Return every record exactly. Omit nothing.

** GIVEN INFORMATION **
Start of Block

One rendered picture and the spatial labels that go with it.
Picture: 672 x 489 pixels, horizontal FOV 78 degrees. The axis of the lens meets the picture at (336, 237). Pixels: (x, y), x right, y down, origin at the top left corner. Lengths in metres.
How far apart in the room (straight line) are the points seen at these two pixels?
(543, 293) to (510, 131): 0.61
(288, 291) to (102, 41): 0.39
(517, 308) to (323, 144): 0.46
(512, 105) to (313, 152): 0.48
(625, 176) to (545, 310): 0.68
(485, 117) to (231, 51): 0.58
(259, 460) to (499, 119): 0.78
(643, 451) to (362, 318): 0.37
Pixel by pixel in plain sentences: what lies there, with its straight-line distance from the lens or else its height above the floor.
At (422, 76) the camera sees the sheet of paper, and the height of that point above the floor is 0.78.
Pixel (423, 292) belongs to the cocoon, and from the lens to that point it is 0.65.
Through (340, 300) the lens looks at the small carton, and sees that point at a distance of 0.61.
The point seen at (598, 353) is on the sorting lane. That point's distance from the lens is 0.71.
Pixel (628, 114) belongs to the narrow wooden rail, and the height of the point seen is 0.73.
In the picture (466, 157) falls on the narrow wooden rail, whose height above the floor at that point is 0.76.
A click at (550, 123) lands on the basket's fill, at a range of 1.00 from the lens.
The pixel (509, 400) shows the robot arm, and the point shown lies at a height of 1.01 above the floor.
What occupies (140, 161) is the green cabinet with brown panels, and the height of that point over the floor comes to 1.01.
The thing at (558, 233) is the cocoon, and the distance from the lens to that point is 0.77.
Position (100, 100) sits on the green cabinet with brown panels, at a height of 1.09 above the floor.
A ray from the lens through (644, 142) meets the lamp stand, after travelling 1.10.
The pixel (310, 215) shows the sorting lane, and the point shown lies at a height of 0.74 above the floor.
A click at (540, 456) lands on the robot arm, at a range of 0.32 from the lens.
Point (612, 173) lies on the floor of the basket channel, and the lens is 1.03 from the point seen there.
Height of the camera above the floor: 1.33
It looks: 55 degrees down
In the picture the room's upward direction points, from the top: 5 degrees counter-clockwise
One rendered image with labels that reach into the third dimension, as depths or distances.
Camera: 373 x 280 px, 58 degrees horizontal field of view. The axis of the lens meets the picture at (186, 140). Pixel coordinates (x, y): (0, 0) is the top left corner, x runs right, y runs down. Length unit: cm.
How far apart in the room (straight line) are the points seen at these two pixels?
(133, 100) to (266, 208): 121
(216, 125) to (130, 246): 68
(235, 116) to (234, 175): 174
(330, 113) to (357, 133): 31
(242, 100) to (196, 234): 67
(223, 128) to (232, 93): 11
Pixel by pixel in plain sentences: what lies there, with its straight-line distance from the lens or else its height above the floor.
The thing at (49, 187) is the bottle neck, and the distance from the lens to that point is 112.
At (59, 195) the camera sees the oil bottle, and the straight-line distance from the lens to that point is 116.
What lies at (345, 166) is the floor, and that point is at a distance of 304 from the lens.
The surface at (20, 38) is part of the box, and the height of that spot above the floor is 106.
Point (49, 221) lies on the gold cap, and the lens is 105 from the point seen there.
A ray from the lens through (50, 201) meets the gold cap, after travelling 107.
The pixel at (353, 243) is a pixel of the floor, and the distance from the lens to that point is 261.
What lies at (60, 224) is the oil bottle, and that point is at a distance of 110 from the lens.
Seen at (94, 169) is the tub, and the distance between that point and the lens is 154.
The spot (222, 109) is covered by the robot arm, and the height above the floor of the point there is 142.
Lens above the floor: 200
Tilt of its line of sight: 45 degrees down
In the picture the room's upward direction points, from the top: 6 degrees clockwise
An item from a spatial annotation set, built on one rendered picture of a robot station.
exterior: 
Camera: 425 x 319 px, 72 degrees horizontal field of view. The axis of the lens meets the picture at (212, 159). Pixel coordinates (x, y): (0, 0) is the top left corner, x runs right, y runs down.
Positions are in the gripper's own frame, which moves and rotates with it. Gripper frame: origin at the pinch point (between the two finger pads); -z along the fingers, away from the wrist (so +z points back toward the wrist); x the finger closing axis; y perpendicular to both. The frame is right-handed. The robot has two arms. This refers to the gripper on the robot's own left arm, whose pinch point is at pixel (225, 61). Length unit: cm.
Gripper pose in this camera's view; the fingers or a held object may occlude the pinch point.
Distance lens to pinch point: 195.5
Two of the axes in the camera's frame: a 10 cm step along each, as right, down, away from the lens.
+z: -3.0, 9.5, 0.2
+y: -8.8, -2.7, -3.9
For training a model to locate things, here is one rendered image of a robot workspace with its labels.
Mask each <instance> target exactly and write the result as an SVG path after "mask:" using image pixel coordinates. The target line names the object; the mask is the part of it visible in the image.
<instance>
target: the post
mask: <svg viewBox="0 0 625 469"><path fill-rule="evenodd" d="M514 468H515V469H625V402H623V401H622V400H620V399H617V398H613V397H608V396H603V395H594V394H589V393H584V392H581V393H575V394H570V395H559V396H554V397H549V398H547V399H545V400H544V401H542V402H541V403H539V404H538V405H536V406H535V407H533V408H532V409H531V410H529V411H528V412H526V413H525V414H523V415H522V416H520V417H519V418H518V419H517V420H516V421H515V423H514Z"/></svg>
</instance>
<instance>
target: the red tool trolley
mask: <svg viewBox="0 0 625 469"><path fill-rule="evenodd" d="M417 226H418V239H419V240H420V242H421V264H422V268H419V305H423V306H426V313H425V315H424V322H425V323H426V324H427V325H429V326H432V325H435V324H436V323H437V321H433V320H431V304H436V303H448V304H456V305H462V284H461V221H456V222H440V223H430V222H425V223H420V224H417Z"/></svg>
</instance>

End of Block

** EXERCISE SOLUTION **
One rendered picture and the spatial labels that go with it.
Picture: 672 x 489 pixels, horizontal FOV 78 degrees. The axis of the lens meets the picture at (336, 237). Pixels: (x, y), x right, y down, origin at the top left corner. Lengths in metres.
How far apart in the room (straight line) are the points seen at these two pixels?
(543, 293) to (510, 131): 0.61
(288, 291) to (102, 41): 0.39
(517, 308) to (323, 144): 0.46
(512, 105) to (313, 152): 0.48
(625, 176) to (545, 310): 0.68
(485, 117) to (231, 51): 0.58
(259, 460) to (499, 119): 0.78
(643, 451) to (362, 318): 0.37
Pixel by pixel in plain sentences: what lies there, with its straight-line distance from the lens or else its height above the floor.
At (422, 76) the camera sees the sheet of paper, and the height of that point above the floor is 0.78.
Pixel (423, 292) belongs to the cocoon, and from the lens to that point it is 0.65.
Through (340, 300) the lens looks at the small carton, and sees that point at a distance of 0.61.
The point seen at (598, 353) is on the sorting lane. That point's distance from the lens is 0.71.
Pixel (628, 114) belongs to the narrow wooden rail, and the height of the point seen is 0.73.
In the picture (466, 157) falls on the narrow wooden rail, whose height above the floor at that point is 0.76.
A click at (550, 123) lands on the basket's fill, at a range of 1.00 from the lens.
The pixel (509, 400) shows the robot arm, and the point shown lies at a height of 1.01 above the floor.
What occupies (140, 161) is the green cabinet with brown panels, and the height of that point over the floor comes to 1.01.
The thing at (558, 233) is the cocoon, and the distance from the lens to that point is 0.77.
Position (100, 100) sits on the green cabinet with brown panels, at a height of 1.09 above the floor.
A ray from the lens through (644, 142) meets the lamp stand, after travelling 1.10.
The pixel (310, 215) shows the sorting lane, and the point shown lies at a height of 0.74 above the floor.
A click at (540, 456) lands on the robot arm, at a range of 0.32 from the lens.
Point (612, 173) lies on the floor of the basket channel, and the lens is 1.03 from the point seen there.
Height of the camera above the floor: 1.33
It looks: 55 degrees down
In the picture the room's upward direction points, from the top: 5 degrees counter-clockwise
One rendered image with labels that reach into the third dimension, as depths or distances.
Camera: 373 x 280 px, 58 degrees horizontal field of view. The axis of the lens meets the picture at (186, 140). Pixel coordinates (x, y): (0, 0) is the top left corner, x runs right, y runs down. Length unit: cm.
How far apart in the room (straight line) are the points seen at these two pixels?
(133, 100) to (266, 208): 121
(216, 125) to (130, 246): 68
(235, 116) to (234, 175): 174
(330, 113) to (357, 133): 31
(242, 100) to (196, 234): 67
(223, 128) to (232, 93): 11
Pixel by pixel in plain sentences: what lies there, with its straight-line distance from the lens or else its height above the floor.
The thing at (49, 187) is the bottle neck, and the distance from the lens to that point is 112.
At (59, 195) the camera sees the oil bottle, and the straight-line distance from the lens to that point is 116.
What lies at (345, 166) is the floor, and that point is at a distance of 304 from the lens.
The surface at (20, 38) is part of the box, and the height of that spot above the floor is 106.
Point (49, 221) lies on the gold cap, and the lens is 105 from the point seen there.
A ray from the lens through (50, 201) meets the gold cap, after travelling 107.
The pixel at (353, 243) is a pixel of the floor, and the distance from the lens to that point is 261.
What lies at (60, 224) is the oil bottle, and that point is at a distance of 110 from the lens.
Seen at (94, 169) is the tub, and the distance between that point and the lens is 154.
The spot (222, 109) is covered by the robot arm, and the height above the floor of the point there is 142.
Lens above the floor: 200
Tilt of its line of sight: 45 degrees down
In the picture the room's upward direction points, from the top: 6 degrees clockwise
An item from a spatial annotation set, built on one rendered picture of a robot station.
exterior: 
Camera: 425 x 319 px, 72 degrees horizontal field of view. The axis of the lens meets the picture at (212, 159). Pixel coordinates (x, y): (0, 0) is the top left corner, x runs right, y runs down.
Positions are in the gripper's own frame, which moves and rotates with it. Gripper frame: origin at the pinch point (between the two finger pads); -z along the fingers, away from the wrist (so +z points back toward the wrist); x the finger closing axis; y perpendicular to both. The frame is right-handed. The robot has two arms. This refers to the gripper on the robot's own left arm, whose pinch point is at pixel (225, 61). Length unit: cm.
Gripper pose in this camera's view; the fingers or a held object may occlude the pinch point.
Distance lens to pinch point: 195.5
Two of the axes in the camera's frame: a 10 cm step along each, as right, down, away from the lens.
+z: -3.0, 9.5, 0.2
+y: -8.8, -2.7, -3.9
For training a model to locate things, here is one rendered image of a robot workspace with its labels.
Mask each <instance> target exactly and write the result as an SVG path after "mask:" using image pixel coordinates. The target line names the object; the mask is the part of it visible in the image.
<instance>
target: the post
mask: <svg viewBox="0 0 625 469"><path fill-rule="evenodd" d="M514 468H515V469H625V402H623V401H622V400H620V399H617V398H613V397H608V396H603V395H594V394H589V393H584V392H581V393H575V394H570V395H559V396H554V397H549V398H547V399H545V400H544V401H542V402H541V403H539V404H538V405H536V406H535V407H533V408H532V409H531V410H529V411H528V412H526V413H525V414H523V415H522V416H520V417H519V418H518V419H517V420H516V421H515V423H514Z"/></svg>
</instance>
<instance>
target: the red tool trolley
mask: <svg viewBox="0 0 625 469"><path fill-rule="evenodd" d="M417 226H418V239H419V240H420V242H421V264H422V268H419V305H423V306H426V313H425V315H424V322H425V323H426V324H427V325H429V326H432V325H435V324H436V323H437V321H433V320H431V304H436V303H448V304H456V305H462V284H461V221H456V222H440V223H430V222H425V223H420V224H417Z"/></svg>
</instance>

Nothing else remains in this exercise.